Open drnickisaac opened 3 years ago
This is not a single line of code job! The implications are very far reaching and should be mapped out first!
@AugustT I have started looking into this. The fst
format is certainly fast for data frames, but is it really optimal for the list structure that comes out of sparta? Also, this blog post implies other potential drawbacks. I don't fully understand the details:
http://svmiller.com/blog/2020/02/comparing-qs-fst-rds-for-bigger-datasets/
I'm also slightly concerned about this shift. For me I don't see an issue with the current read/write speed, and it seems like a lot of work!
I've always preffered .rds as you can formally assign objects to an object name when you read them in, but you can get round this with a small function. And .rdata potentially seem better for lists.
I would be in favour of a switch to rds format (and in fact all my current occ mod functions work with rds files). If the implications of a change to a slightly faster format are potentially far reaching for minor benefit, I would be in favour of not a change.

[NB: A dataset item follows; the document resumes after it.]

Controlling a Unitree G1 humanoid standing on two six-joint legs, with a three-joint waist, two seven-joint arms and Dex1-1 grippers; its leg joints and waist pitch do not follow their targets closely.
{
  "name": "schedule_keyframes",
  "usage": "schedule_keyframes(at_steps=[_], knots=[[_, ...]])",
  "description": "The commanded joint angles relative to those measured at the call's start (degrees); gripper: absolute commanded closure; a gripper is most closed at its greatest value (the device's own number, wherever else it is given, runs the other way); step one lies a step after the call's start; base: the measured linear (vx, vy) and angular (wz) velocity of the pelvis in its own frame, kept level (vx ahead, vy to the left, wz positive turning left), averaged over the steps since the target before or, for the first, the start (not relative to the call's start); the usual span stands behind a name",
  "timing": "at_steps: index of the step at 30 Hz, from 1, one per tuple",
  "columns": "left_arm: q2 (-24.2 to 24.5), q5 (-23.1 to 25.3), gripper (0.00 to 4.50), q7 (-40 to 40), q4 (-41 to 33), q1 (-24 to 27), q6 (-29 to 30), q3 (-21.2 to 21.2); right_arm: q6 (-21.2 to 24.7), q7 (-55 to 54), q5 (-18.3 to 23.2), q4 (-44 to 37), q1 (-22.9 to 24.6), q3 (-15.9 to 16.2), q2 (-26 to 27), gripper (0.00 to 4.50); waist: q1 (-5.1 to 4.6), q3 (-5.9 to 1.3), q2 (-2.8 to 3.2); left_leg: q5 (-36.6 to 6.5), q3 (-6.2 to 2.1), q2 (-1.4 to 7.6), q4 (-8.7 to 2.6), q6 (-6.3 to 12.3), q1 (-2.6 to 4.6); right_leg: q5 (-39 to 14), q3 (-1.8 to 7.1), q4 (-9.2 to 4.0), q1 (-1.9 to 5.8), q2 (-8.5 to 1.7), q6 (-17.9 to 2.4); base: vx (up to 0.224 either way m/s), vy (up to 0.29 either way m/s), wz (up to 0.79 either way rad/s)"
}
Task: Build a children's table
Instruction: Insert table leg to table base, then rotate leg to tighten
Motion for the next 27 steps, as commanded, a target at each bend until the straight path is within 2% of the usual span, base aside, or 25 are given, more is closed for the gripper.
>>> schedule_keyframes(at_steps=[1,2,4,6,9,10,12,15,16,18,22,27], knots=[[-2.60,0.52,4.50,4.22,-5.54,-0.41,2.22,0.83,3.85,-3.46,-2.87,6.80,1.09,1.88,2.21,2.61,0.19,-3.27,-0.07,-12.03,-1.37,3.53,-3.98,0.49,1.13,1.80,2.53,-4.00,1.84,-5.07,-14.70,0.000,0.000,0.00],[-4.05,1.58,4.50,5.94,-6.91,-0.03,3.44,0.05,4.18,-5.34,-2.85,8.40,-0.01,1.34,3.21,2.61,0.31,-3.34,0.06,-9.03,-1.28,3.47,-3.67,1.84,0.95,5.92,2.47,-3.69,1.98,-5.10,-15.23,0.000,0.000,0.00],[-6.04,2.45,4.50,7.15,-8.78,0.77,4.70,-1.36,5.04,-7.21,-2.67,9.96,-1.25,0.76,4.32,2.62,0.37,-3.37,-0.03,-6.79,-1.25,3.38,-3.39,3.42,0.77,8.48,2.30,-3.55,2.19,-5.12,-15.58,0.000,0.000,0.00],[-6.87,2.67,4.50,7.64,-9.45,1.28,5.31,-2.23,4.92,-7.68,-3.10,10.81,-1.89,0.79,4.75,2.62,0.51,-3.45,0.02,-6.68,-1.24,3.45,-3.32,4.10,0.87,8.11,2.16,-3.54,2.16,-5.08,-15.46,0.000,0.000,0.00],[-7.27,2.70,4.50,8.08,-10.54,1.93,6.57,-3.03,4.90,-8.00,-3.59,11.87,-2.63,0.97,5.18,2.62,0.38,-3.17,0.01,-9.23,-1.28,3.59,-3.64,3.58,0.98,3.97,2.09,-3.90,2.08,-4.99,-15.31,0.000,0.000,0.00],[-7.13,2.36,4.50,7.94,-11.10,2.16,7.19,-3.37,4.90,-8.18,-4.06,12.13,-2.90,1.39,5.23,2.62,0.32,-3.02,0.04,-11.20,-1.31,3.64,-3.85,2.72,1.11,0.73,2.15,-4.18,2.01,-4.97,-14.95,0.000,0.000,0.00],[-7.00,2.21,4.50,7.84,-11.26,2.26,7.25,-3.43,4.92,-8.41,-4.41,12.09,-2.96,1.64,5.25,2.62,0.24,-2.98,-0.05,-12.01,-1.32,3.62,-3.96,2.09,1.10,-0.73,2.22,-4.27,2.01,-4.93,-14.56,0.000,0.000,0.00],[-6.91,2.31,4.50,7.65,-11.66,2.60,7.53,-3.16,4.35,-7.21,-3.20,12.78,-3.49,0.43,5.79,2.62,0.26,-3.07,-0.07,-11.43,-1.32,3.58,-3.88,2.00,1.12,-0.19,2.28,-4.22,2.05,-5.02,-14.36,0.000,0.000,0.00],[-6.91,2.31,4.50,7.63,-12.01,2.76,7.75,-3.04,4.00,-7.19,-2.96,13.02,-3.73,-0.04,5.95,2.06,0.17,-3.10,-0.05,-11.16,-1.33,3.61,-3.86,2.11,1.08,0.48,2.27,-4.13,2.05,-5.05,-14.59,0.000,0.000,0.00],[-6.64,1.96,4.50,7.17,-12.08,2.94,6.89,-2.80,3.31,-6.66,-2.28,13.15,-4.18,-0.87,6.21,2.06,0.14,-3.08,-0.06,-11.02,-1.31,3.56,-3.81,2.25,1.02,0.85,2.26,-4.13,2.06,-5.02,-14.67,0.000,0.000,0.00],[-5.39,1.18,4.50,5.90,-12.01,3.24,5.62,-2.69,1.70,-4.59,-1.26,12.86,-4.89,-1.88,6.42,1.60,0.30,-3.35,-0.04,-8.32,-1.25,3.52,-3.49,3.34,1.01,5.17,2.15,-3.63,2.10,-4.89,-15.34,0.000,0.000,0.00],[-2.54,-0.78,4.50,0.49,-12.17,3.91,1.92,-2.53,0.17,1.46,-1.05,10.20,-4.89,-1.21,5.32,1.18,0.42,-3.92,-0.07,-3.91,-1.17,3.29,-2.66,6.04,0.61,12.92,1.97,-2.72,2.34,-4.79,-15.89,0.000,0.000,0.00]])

Other users of sparta would also have to install a new package as well to get this to work, if this became the default output.
I'd vote for a change to .rds files instead of .rdata files, we could add an argument filetype
where users could specify .rds (the default) or .rdata (the previous method)
@AugustT has suggested we switch from saving sparta outputs from .rData to .fst: this will save time and disk space. It should be easily implemented with a single line of code.